Division on Climate: Past, Present & Future
cl.egu.eu

Division on Climate: Past, Present & Future

President: Kerstin Treydte (cl@egu.eu)
Deputy President: Gabriele Messori (gabriele.messori@geo.uu.se)

The Division on Climate: Past, Present & Future (CL) is one of the larger divisions of the European Geosciences Union. It pools from many disciplines and consequently has many co-organised sessions with other divisions at the EGU General Assembly. The division is very interdisciplinary and covers climate variations on all time scales. CL includes the study of any kind of climate archive from rocks to ocean cores, speleothems, ice cores, chronicles, to instrumental records to name a few. Besides observations, climate modelling on all time scales from the deep past to the future are areas covered by the division. Any aspect of the climate system falls into the realm of the division e.g. atmosphere, ocean, biosphere, cryosphere, and geology.

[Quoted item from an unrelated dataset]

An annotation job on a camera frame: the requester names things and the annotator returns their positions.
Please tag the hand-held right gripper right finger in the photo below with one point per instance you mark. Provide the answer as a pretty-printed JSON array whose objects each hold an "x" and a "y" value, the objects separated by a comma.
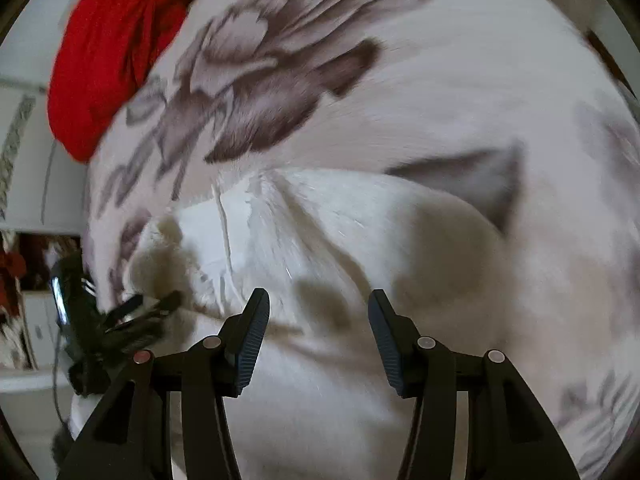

Themes focus on the climate on Earth but may also expand other planets or the Sun.

News

New article on climate tipping points

A recently published article by Armstrong Mckay et al. in Science updates the assessment of major climate tipping elements and their possible tipping points first proposed by Lenton et al. (2008). "Climate tipping points occur when change in a part of the climate system becomes self-sustaining, locking in major negative impacts affecting millions of people. Our results provide strong scientific support for rapid emission cuts in line with the Paris Agreement's more ambitious aim of limiting warming to 1.5°C, which would reduce the chances of triggering multiple climate tipping points" says lead-author Armstrong McKay. There have been major scientific advances since the original paper and several new tipping elements have been proposed (e.g. the East Antarctic ice sheet). The article identifies nine global “core” tipping elements and seven regional “impact” tipping elements, along with their climate tipping point thresholds. With further warming heading towards 1.5 - 2°C above preindustrial levels, the authors determine that at least six of these tipping elements will likely pass their critical thresholds. These include the collapse of the Greenland and West Antarctic ice sheets, the demise of low-latitude coral reefs and widespread abrupt permafrost thaw.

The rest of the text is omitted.